Transcribe the entire listing faithfully; every line must match the original.
Segment Open
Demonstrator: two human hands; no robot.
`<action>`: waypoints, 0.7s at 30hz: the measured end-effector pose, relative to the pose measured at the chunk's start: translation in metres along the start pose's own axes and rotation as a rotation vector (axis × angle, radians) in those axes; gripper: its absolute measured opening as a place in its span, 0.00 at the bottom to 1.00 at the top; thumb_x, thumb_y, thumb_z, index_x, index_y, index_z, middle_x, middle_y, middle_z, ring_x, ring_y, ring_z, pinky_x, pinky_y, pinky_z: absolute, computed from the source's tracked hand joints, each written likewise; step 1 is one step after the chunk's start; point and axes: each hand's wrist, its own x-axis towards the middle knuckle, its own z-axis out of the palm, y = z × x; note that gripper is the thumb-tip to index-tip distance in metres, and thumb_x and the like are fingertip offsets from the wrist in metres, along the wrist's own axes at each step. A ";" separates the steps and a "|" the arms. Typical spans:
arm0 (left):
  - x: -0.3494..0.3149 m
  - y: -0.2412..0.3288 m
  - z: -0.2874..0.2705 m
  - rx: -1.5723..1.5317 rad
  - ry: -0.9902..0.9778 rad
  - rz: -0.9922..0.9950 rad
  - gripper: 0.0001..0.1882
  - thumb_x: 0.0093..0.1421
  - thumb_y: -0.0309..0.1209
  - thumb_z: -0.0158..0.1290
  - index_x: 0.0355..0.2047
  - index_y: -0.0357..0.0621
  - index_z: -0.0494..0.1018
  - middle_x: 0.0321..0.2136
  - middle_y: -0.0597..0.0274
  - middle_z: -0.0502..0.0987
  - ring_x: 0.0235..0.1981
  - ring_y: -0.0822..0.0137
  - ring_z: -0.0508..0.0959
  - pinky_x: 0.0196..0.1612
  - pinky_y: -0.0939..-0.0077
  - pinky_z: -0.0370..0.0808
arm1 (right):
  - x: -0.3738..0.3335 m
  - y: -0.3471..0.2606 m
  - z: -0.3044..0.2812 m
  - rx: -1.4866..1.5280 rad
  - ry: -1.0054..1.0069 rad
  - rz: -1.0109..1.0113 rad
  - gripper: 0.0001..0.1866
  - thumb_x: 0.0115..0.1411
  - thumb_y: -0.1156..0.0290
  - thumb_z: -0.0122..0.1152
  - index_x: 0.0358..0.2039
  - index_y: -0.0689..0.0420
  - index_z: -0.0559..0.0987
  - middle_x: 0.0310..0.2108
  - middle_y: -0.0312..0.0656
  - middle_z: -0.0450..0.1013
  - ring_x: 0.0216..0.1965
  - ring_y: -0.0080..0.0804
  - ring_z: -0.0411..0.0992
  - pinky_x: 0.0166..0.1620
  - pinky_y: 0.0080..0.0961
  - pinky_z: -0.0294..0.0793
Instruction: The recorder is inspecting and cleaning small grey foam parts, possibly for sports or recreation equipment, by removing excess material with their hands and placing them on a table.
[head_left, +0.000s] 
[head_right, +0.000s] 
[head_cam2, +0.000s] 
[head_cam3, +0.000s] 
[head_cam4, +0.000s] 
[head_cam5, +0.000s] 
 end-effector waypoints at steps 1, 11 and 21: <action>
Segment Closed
### Result of this exercise
Demonstrator: two human hands; no robot.
`<action>`: waypoints, 0.7s at 30hz: the measured end-effector pose, relative to the pose measured at the chunk's start: translation in metres along the start pose's own axes and rotation as a rotation vector (axis × angle, radians) in those axes; gripper: its absolute measured opening as a place in its span, 0.00 at the bottom to 1.00 at the top; thumb_x, thumb_y, thumb_z, index_x, index_y, index_z, middle_x, middle_y, middle_z, ring_x, ring_y, ring_z, pinky_x, pinky_y, pinky_z: absolute, computed from the source's tracked hand joints, each written likewise; step 1 is one step after the chunk's start; point and axes: each hand's wrist, its own x-axis towards the middle knuckle, its own z-axis out of the palm, y = z × x; note that gripper is the thumb-tip to index-tip distance in metres, and thumb_x and the like are fingertip offsets from the wrist in metres, along the wrist's own axes at each step. A ";" separates the steps and a "|" the arms. Typical spans:
arm0 (left):
  - x: -0.3494..0.3149 m
  - y: -0.2412..0.3288 m
  - z: -0.2874..0.2705 m
  - rx: -1.5723..1.5317 rad
  - ry: -0.9902..0.9778 rad
  - rz: -0.9922..0.9950 rad
  - gripper: 0.0001..0.1882
  - thumb_x: 0.0093..0.1421
  - thumb_y: -0.0309..0.1209
  - thumb_z: -0.0158..0.1290
  - index_x: 0.0355..0.2047
  - index_y: -0.0357..0.0621
  - index_z: -0.0494..0.1018
  - middle_x: 0.0321..0.2136
  - middle_y: -0.0597..0.0274
  - middle_z: -0.0502..0.0987
  - ring_x: 0.0235..0.1981
  - ring_y: -0.0822..0.0137
  - ring_z: -0.0508..0.0959
  - pinky_x: 0.0196..0.1612
  - pinky_y: -0.0939..-0.0077
  - pinky_z: -0.0370..0.0808
arm1 (right):
  - x: -0.3738..0.3335 m
  - y: -0.3471..0.2606 m
  - z: -0.3044..0.2812 m
  - rx: -1.4866..1.5280 rad
  - ry: -1.0054..1.0069 rad
  - rz: -1.0109..1.0113 rad
  - gripper: 0.0001..0.1866
  - thumb_x: 0.0115..0.1411
  - thumb_y: -0.1156..0.0290
  - thumb_z: -0.0122..0.1152
  - index_x: 0.0358..0.2039
  - index_y: -0.0689..0.0420
  - index_z: -0.0559..0.0987
  - middle_x: 0.0310..0.2108
  - middle_y: -0.0312..0.0656
  - middle_z: -0.0450..0.1013
  - ring_x: 0.0216..0.1965
  - ring_y: -0.0080..0.0804
  - ring_z: -0.0411..0.0992
  - pinky_x: 0.0166..0.1620
  - pinky_y: 0.0080..0.0961
  - pinky_z: -0.0294..0.0793
Instruction: The recorder is inspecting and cleaning small grey foam parts, possibly for sports or recreation equipment, by removing excess material with their hands and placing them on a table.
[head_left, +0.000s] 
[head_right, +0.000s] 
[head_cam2, +0.000s] 
[head_cam3, +0.000s] 
[head_cam4, +0.000s] 
[head_cam5, +0.000s] 
 end-effector waypoints at steps 1, 11 and 21: <action>

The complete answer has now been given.